Lock up the truck, grab the fins and sprint down to the beach. Shivering and hooting. No time to waste, first light is approaching.  Zip up and splash……..Wooooo! “Is the water colder than last night?” “It feels colder than last night.”  Little pin pricks all over as water climbs inside the wetsuit. 

Swimming hard, rows of whitewater stack up. Under the first, under the second….
Ice cream headache.

Dive deep, feel the brain freeze!
Dive deep, feel the brain freeze!

Under the third, still zinging. Slightly disoriented but still swimming. During a lull, the brain thaws.

Wits regained, a solid waves approaches. Swim to find the spot and take off. The barrel is round and the glide is real. A sense of warmth washes over. The warmth of a fun ride and vigorous swimming. And possibly some urine.

Warming up.
Warming up.

After a couple hours: feet turn to immobilized stumps inside the fins. Slurred speech as the jaw and tongue freeze.

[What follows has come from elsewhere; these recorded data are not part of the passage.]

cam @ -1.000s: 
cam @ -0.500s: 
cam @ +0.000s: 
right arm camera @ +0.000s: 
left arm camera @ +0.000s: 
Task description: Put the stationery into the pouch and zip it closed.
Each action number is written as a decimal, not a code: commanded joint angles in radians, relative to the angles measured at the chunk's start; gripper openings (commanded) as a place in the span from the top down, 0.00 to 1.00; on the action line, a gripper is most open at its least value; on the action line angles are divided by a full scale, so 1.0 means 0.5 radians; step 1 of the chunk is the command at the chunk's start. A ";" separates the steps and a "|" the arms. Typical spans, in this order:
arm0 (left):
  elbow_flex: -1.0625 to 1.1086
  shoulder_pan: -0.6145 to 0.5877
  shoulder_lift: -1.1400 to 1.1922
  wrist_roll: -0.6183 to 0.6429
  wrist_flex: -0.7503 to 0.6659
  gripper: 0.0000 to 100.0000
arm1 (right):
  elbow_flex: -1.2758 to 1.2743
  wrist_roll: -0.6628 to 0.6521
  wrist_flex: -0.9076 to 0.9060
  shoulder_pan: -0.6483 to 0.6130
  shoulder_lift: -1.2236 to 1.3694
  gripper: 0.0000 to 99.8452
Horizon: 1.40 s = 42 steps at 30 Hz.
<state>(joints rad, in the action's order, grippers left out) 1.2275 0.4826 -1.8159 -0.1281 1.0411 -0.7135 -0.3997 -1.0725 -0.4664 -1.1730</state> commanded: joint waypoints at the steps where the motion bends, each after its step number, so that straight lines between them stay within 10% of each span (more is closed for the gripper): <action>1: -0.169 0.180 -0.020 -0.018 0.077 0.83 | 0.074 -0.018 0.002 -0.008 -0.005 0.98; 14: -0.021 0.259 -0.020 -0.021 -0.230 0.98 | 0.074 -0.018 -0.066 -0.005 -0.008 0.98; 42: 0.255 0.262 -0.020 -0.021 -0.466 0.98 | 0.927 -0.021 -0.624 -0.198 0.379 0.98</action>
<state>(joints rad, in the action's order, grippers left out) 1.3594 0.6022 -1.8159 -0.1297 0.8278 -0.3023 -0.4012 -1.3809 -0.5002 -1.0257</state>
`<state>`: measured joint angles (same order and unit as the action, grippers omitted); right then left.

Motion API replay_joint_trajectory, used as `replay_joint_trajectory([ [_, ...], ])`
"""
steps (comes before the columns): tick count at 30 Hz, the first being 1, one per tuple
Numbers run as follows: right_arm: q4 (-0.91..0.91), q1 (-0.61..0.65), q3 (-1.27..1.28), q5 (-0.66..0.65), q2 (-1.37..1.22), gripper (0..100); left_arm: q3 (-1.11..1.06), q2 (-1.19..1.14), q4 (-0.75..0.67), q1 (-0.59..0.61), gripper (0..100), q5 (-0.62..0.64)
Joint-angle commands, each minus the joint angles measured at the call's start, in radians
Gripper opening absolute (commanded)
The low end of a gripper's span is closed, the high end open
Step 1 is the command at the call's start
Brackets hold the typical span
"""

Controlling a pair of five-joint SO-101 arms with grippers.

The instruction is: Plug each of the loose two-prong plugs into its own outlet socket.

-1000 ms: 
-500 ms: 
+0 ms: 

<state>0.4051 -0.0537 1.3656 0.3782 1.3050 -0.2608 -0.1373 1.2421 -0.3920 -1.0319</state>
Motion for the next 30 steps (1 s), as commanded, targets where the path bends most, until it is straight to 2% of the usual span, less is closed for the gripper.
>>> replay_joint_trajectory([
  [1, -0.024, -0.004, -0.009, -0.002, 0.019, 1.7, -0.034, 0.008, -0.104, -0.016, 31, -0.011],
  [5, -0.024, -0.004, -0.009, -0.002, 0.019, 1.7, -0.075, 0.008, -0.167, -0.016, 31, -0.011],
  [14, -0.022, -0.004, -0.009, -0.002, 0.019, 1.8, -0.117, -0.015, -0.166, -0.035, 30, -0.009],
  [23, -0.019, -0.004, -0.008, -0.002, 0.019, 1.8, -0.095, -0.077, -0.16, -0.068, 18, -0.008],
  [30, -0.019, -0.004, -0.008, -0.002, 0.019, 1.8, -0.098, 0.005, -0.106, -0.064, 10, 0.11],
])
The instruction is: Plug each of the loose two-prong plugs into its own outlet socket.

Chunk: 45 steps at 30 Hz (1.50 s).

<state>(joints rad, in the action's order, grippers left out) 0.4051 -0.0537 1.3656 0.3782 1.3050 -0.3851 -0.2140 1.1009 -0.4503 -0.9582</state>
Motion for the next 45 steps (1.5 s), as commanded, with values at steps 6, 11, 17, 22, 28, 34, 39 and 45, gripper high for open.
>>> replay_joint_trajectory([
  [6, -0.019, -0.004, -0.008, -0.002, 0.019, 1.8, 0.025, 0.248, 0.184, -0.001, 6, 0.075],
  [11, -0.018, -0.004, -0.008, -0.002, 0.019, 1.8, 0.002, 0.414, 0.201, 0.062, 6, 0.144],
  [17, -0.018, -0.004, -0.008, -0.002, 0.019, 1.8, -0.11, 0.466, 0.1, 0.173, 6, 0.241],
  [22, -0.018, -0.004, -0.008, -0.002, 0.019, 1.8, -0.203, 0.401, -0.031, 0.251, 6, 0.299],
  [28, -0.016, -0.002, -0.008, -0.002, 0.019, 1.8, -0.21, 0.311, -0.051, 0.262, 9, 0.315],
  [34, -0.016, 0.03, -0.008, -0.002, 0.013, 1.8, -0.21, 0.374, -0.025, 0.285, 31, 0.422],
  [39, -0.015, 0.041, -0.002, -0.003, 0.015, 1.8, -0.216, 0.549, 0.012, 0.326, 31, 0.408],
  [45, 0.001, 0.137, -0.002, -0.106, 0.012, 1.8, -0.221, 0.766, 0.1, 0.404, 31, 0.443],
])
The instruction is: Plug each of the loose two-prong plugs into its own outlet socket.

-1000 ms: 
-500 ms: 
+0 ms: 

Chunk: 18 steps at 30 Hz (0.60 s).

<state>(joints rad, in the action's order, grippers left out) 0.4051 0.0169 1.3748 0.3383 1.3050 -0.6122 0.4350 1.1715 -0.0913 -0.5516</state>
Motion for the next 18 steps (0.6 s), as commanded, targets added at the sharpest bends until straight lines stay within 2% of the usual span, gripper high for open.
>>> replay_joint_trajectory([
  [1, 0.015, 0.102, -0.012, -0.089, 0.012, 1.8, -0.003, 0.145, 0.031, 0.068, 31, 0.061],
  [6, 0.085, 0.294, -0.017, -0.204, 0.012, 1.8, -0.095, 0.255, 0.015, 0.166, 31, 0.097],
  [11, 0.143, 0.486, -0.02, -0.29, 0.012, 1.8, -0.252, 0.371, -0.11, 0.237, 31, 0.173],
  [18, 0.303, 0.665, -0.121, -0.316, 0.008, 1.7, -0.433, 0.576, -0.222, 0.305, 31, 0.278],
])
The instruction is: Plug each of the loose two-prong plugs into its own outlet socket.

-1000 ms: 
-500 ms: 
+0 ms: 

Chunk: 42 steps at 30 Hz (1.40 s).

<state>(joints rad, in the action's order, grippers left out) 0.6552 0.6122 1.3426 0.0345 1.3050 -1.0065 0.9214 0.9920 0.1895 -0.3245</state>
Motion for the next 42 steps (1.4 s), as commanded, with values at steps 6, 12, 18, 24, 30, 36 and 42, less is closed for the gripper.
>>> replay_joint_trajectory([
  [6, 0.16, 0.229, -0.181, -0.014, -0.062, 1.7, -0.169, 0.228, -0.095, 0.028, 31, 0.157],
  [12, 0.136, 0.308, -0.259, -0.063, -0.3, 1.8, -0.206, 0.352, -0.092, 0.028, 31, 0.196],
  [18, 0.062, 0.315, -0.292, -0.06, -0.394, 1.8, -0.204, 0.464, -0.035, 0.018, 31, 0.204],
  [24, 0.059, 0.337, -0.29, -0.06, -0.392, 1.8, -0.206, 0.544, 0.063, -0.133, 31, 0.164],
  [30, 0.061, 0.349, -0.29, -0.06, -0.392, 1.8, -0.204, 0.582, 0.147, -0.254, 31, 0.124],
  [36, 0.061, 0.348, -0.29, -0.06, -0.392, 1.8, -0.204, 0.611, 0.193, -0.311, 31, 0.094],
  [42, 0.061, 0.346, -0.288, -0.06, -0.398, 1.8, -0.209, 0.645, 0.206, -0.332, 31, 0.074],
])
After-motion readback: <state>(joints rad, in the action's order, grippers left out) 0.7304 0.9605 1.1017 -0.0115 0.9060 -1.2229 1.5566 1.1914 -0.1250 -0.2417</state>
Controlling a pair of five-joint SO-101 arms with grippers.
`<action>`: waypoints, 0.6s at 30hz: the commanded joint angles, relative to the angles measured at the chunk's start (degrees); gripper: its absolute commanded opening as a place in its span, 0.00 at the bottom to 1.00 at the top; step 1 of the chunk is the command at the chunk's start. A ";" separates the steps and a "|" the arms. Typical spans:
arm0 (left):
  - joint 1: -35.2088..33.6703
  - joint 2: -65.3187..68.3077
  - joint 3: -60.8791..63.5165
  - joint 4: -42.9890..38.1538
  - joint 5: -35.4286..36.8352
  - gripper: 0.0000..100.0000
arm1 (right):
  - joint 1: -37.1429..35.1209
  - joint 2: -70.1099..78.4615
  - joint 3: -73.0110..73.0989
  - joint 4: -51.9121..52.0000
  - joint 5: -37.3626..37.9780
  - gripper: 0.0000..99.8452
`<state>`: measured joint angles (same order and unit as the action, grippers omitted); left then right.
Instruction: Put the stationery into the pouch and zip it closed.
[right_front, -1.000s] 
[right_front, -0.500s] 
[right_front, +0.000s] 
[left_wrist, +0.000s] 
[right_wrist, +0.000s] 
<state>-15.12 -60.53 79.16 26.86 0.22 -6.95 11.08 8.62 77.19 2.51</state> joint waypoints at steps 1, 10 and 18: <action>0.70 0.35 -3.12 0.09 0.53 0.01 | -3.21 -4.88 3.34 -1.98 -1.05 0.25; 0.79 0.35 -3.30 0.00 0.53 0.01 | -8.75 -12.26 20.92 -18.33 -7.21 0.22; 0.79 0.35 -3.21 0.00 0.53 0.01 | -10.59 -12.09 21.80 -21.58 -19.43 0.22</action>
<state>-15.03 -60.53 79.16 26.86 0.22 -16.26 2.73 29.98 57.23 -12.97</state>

Continuous chills and shivers shoot through the body.  Walking up the beach after the session without feeling numb feet. A chill in the body that can last throughout the day. 

Numb feet.
Numb feet.

But there is something special about putting on that wet wetsuit. It represents passion and dedication.  The hardship presents miniature Ernest Shackleton moments.  Certainly would’ve been easier and far more comfortable to stay in bed. But the fun of riding waves with friends and getting barreled and laughing at each other’s slurred words makes it all beyond worthwhile.

Ode to Winter

Sure the days are short and morning’s cold.
But the Exhilaration!

Stripping off warm layers…
To enter a wet, clammy wetsuit…
in freezing offshore wind…
At dawn.

Big, purple blobs flood NPAC models.
The Harvest Buoy spikes…its coming.
Butterfly stomach excitement.
Impending glory rides…
…and poundings.

The North Pacific Ocean.
The Polar Jet Stream.
Massive, spinning tempests.
Spraying swell from-
Hawaii to Alaska to California.

Entire weeks of head-high+ surf.
Consistent, pumping sets.
Lungs expand.
Surfed-out, thinning crowds.
80° weekends in January.
The thrill of enormous storm surf.
Delightful Winter!

Less traffic, more parking.
Dynamic weather.
Glorious, desperate rain.
Maybe, possibly, perhaps …
the run-off bacteria strengthens our immune system?

Smile! Its time for winter poundings!